Brugada syndrome was first described in 1992 by the Brugada brothers. They reported the case of a child with recurrent episodes of ventricular fibrillation who had an abnormal pattern of right bundle branch block with ST elevation in the right precordial chest leads. Once this pattern had been described cardiologists looked back to patients they had been managing who were survivors of ventricular fibrillation and people with cardiac defibrillators and found that some of them also had this ECG pattern. Brugada syndrome had existed before this but was simply not recognised by mainstream cardiologists. The syndrome is commonly seen in young men originating from the Far East. In the Thai medical literature, long before the Brugada's description, doctors had described sudden adult death syndrome which was associated with night-time in episodes of ventricular fibrillation which had been called Lai Tai. Most victims were apparently otherwise healthy young men who died unexpectedly during sleep. In some families, similar deaths had occurred for over four generations. It was a local myth that these unexplained deaths were caused by a widow ghost who came to take the mens’ soul at night. It was tradition in some parts of Thailand for men to dress in women’s nightclothes to confuse the ghosts! In other countries similar syndromes were described including Tsob Tsuang in Vietnam and bangungut in the Philippines. Elsewhere the concept of "Voodoo Death" has been well described and may well be related to a cardiac arrhythmia.

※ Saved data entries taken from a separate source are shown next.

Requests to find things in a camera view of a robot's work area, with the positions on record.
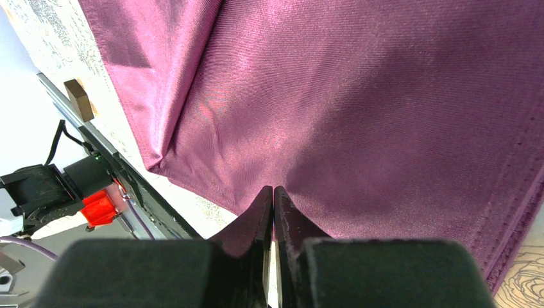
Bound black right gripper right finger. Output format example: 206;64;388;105
274;186;494;307

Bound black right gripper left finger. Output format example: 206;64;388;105
36;186;273;307

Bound purple cloth napkin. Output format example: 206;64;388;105
78;0;544;295

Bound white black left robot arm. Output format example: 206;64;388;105
1;160;113;237

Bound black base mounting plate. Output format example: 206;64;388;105
78;124;202;240

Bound red plastic clip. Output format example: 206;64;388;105
80;189;118;232

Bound brown rectangular block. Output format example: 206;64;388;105
64;79;94;122

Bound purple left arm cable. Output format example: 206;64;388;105
0;235;59;262

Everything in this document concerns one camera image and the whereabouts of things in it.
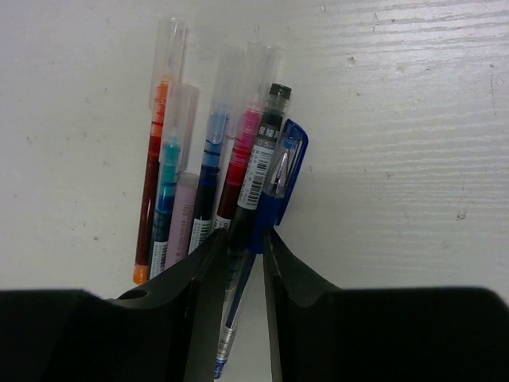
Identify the black gel pen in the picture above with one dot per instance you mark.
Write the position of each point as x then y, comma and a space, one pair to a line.
267, 136

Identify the blue ballpoint pen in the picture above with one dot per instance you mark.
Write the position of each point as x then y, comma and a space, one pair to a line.
276, 192

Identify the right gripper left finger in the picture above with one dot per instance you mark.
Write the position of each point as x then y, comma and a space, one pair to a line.
164, 330

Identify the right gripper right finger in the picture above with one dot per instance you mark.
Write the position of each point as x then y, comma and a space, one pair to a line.
320, 332

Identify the lilac highlighter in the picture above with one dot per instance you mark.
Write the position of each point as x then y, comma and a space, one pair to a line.
181, 222

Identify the blue gel pen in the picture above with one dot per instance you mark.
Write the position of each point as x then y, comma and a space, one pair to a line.
221, 109

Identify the pink red gel pen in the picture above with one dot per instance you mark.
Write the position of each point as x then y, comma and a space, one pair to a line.
262, 61

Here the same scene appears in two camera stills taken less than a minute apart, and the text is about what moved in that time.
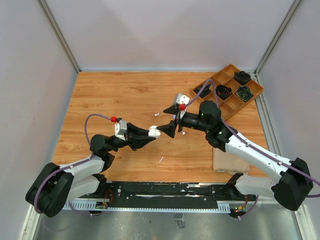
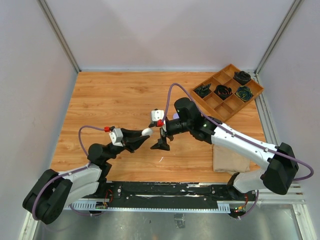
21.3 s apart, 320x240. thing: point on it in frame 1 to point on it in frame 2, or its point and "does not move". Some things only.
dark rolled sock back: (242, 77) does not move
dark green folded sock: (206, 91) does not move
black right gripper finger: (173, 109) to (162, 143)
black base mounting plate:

Another disease recently framed is the Takotsubo cardiomyopathy, also described first in the Far East this time in Japan. It is an unusual form of cardiomyopathy which is usually seen in women and often triggered by a severe emotional disturbance. It is characterised by chest pain and usually patients are usually thought to have an acute coronary syndrome. The first reports of this disease came from Japan possibly because this country is in an earthquake zone and earthquakes provoke severe emotional disturbances. Also Japan has a primary angioplasty service and the Takotsubo diagnosis is usually made when patients are studied in the catheter laboratory. This is because the coronary arteries are unobstructed and there is often a classical appearance of apical ballooning on the LV gram. This syndrome occurs reasonably commonly in clinical practice and until recently was simply not recognised. 

These two cardiac conditions have only recently been framed as diseases. In the past we would have simply labelled the patients as having idiopathic ventricular fibrillation or an acute coronary syndrome without obstructive coronary disease. I wonder how many other diseases there are waiting to be framed.